How are you measuring this?

EugeneChung commented 5 years ago

Still leaking memory in 0.4.18, between 0-100kB/sec (averaging at a rate of somewhere around 10kB/sec).

https://golangcode.com/print-the-current-memory-usage/

Using this periodically, you can gather memory usages of several days. With a graph tool like Microsoft Excel, you can check tendency of memory usages.

maznu commented 5 years ago

Several days? It's eating up all the RAM on a 1Gb VPS (and then being killed by the kernel oom) within eight hours.

You can see there that there is garbage collection and freeing back to the OS — plenty of green spikes within that orange lump of usage — but fundamentally it just continues to grow.

paralin commented 5 years ago

Can someone with bad memory usage please grab a memory trace?

alexkursell commented 5 years ago

Can someone with bad memory usage please grab a memory trace?

I am experiencing this issue using go-ipfs 0.4.19: https://ipfs.io/ipfs/QmSkYDJV1BJeLm2uEBqnshcmBRb1LMPPPxdBsUrGDNGv8J

For me it takes ~2 days for the daemon to exhaust 1GB of memory and get OOM killed.

Stebalien commented 5 years ago

@alexkursell I'm only seeing ~30MiB of memory usage on the heap. Unfortunately, I can't seem to download the goroutine stack traces.

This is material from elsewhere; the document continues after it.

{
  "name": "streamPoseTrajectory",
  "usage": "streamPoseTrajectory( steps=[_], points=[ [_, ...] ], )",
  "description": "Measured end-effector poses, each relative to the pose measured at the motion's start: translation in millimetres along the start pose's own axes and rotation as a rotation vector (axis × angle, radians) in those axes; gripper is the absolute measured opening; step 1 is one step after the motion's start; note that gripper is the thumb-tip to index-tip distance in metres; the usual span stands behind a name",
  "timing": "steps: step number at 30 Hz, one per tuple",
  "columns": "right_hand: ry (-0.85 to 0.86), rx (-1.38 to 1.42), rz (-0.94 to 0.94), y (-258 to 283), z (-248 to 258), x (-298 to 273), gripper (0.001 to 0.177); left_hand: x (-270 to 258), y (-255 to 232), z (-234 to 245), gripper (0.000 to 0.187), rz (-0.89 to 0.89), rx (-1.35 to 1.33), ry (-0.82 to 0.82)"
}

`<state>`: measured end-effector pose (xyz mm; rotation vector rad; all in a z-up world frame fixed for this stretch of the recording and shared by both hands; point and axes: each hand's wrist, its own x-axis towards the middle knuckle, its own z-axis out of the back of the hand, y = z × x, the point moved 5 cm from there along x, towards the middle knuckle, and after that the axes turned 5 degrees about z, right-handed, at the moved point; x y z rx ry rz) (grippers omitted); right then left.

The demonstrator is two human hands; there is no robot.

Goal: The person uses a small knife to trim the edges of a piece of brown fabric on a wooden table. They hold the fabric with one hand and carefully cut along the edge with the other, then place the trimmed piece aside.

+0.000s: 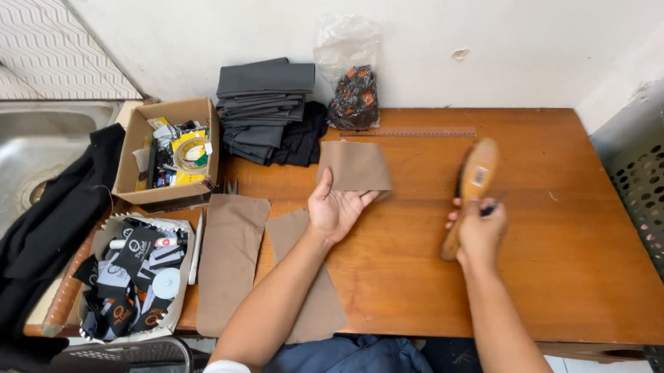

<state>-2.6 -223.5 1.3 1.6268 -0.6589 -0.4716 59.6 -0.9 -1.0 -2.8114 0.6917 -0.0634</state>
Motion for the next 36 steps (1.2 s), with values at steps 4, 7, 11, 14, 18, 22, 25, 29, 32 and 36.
streamPoseTrajectory(
  steps=[4,7,11,14,18,22,25,29,32,36],
  points=[
    [-0.021,0.015,0.037,47,1,-27,0.018,-6,3,-18,0.044,-0.008,-0.004,-0.038],
    [0.283,0.089,0.002,56,-36,-65,0.025,-8,9,-23,0.045,0.04,0.007,-0.011],
    [0.508,0.068,-0.039,48,-58,-71,0.03,-12,5,-32,0.042,0.022,0.011,-0.027],
    [0.233,-0.001,0.011,23,-33,-32,0.025,-12,-4,-39,0.044,0.018,-0.042,0.035],
    [0.224,-0.128,0.004,47,-14,-38,0.025,-4,-17,-26,0.044,-0.066,-0.081,0.019],
    [0.663,-0.295,-0.132,59,-33,-74,0.028,-4,-50,-24,0.043,-0.181,-0.087,0.023],
    [0.945,-0.309,-0.241,35,-44,-71,0.032,7,-63,9,0.042,-0.263,-0.044,-0.016],
    [0.688,-0.367,-0.127,22,-39,0,0.029,5,-55,9,0.042,-0.249,-0.031,-0.05],
    [0.275,-0.573,0.076,4,21,97,0.028,-2,-50,-10,0.043,-0.222,0.014,-0.063],
    [-0.232,-0.955,0.165,65,103,117,0.019,-2,-51,-13,0.044,-0.233,0.085,0.046]
  ],
)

When you grabbed that memory dump, how much memory was go-ipfs using (at that point in time).

whyrusleeping commented 5 years ago

The biggest problem i'm seeing with memory usage lately isnt that ipfs always uses a lot of memory, its that it randomly spikes to a lot of memory, and go will pretty much never release that memory.

To debug this further, I would put a memory limit on the ipfs process (say, 1GB) so that it panics when the memory spikes, and we can then figure out what the problem is.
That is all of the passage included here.